Directions ▸ Transcribe, leaving out every picture, the lines that run from the start of the listing below through the line with "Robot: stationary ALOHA".

Collected data ▸
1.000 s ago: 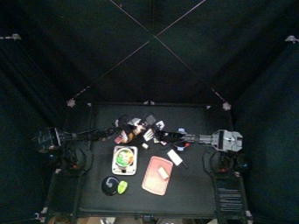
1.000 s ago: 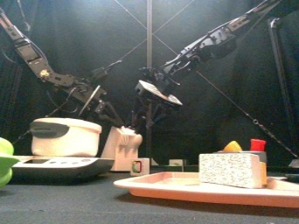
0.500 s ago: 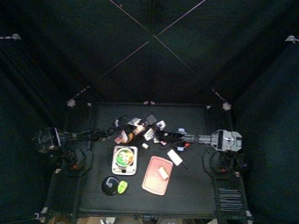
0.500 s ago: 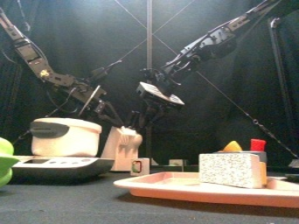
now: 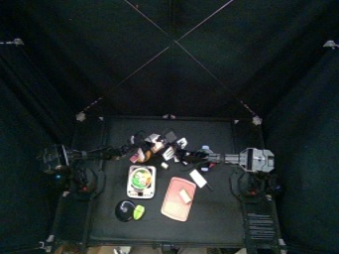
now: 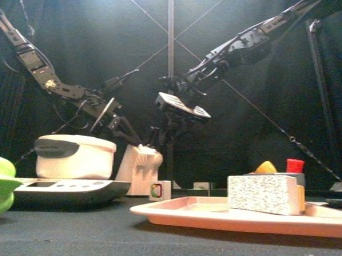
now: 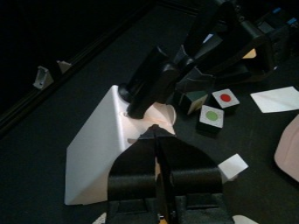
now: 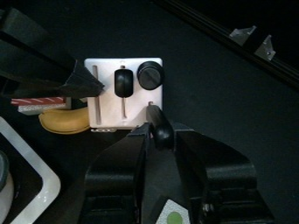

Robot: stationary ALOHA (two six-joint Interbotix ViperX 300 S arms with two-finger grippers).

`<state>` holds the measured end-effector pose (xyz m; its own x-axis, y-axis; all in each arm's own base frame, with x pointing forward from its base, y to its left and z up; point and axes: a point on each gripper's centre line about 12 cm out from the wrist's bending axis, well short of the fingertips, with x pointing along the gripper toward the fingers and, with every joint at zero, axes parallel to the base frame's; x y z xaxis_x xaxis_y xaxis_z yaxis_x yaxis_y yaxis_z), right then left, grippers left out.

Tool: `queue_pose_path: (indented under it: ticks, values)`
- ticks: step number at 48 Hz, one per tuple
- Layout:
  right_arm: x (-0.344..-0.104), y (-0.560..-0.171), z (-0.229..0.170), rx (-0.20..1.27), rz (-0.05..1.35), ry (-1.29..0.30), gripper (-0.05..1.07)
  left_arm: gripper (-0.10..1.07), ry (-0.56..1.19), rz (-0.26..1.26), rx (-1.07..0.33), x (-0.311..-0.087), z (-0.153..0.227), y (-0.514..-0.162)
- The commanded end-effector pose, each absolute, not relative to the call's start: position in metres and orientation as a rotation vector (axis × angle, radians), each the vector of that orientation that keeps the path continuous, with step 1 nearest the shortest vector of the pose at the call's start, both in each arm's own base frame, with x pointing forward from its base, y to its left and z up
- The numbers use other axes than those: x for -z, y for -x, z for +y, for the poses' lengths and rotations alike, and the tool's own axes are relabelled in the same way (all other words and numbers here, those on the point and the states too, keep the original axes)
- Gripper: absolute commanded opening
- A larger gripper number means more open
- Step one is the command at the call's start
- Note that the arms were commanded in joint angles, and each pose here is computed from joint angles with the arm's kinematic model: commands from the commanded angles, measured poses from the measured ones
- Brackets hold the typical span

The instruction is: Grab pairing knife

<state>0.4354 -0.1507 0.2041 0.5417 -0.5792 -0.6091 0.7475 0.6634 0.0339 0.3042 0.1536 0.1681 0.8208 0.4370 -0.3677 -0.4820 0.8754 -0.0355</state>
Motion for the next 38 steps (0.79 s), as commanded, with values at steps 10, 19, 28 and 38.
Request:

Answer for this exercise ▸
1.000 s ago: 
1.000 s ago: 
0.500 s ago: 
0.500 s ago: 
now: 
now: 
now: 
now: 

Robot: stationary ALOHA (two six-joint Interbotix ViperX 300 S arms with two-finger grippers).

Nothing more is needed to complete the output.